**What you should do**. Would you copy out exactly the lines of the listing below, beginning with the one that contains "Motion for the" and ending with the last?

**Given information**.
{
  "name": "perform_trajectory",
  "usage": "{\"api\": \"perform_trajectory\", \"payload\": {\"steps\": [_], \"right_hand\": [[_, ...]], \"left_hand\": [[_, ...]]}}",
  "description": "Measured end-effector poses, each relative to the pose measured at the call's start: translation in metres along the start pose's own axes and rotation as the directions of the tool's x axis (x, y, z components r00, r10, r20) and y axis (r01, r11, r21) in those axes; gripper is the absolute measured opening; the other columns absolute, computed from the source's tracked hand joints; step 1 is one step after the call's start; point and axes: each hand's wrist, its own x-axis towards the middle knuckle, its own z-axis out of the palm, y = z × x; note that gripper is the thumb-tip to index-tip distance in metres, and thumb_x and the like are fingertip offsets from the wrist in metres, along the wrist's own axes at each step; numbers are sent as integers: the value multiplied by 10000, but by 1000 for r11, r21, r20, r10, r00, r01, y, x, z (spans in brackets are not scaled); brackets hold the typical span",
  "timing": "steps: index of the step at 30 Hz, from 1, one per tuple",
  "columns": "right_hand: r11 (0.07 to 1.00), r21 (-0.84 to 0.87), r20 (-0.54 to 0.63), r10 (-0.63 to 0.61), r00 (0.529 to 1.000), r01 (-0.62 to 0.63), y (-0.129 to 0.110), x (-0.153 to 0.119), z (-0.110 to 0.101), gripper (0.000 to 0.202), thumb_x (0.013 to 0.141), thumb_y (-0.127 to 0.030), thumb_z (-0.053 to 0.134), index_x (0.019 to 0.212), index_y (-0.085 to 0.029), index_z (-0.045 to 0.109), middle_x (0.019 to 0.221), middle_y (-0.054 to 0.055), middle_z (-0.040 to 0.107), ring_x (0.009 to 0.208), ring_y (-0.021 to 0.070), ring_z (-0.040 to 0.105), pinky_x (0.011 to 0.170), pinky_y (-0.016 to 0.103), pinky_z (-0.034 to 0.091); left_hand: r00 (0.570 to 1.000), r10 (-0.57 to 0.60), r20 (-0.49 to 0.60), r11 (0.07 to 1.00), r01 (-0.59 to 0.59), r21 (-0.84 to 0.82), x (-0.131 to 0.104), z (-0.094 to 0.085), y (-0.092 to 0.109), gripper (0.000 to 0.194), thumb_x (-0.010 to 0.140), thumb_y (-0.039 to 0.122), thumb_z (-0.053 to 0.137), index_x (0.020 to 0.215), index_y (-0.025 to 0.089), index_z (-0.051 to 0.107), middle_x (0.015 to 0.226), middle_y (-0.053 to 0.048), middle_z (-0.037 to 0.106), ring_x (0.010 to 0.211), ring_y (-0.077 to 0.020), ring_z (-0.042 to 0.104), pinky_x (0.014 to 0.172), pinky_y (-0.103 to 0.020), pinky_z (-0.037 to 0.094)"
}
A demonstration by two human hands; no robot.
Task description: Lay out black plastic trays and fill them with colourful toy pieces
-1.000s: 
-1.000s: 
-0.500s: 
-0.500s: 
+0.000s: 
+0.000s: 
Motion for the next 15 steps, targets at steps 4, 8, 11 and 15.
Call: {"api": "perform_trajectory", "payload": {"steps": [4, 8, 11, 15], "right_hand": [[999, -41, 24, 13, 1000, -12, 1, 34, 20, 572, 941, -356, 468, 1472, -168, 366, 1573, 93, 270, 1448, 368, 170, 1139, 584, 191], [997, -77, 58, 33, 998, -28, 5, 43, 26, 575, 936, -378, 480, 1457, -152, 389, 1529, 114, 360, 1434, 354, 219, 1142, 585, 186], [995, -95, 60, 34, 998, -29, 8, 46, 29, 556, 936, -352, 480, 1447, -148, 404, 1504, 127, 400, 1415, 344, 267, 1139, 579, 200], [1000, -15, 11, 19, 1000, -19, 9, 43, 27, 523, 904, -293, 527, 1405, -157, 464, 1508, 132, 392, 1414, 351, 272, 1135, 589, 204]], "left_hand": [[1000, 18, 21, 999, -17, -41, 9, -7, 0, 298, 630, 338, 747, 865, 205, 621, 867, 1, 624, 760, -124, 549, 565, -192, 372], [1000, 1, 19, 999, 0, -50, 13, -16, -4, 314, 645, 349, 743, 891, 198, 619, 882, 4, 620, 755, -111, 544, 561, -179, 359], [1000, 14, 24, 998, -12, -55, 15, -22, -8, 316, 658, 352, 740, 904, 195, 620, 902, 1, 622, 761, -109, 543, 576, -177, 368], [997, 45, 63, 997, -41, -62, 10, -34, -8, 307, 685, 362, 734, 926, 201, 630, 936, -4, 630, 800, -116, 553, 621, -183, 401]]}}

**Reply**.
Motion for the next 15 steps, targets at steps 4, 8, 11 and 15.
Call: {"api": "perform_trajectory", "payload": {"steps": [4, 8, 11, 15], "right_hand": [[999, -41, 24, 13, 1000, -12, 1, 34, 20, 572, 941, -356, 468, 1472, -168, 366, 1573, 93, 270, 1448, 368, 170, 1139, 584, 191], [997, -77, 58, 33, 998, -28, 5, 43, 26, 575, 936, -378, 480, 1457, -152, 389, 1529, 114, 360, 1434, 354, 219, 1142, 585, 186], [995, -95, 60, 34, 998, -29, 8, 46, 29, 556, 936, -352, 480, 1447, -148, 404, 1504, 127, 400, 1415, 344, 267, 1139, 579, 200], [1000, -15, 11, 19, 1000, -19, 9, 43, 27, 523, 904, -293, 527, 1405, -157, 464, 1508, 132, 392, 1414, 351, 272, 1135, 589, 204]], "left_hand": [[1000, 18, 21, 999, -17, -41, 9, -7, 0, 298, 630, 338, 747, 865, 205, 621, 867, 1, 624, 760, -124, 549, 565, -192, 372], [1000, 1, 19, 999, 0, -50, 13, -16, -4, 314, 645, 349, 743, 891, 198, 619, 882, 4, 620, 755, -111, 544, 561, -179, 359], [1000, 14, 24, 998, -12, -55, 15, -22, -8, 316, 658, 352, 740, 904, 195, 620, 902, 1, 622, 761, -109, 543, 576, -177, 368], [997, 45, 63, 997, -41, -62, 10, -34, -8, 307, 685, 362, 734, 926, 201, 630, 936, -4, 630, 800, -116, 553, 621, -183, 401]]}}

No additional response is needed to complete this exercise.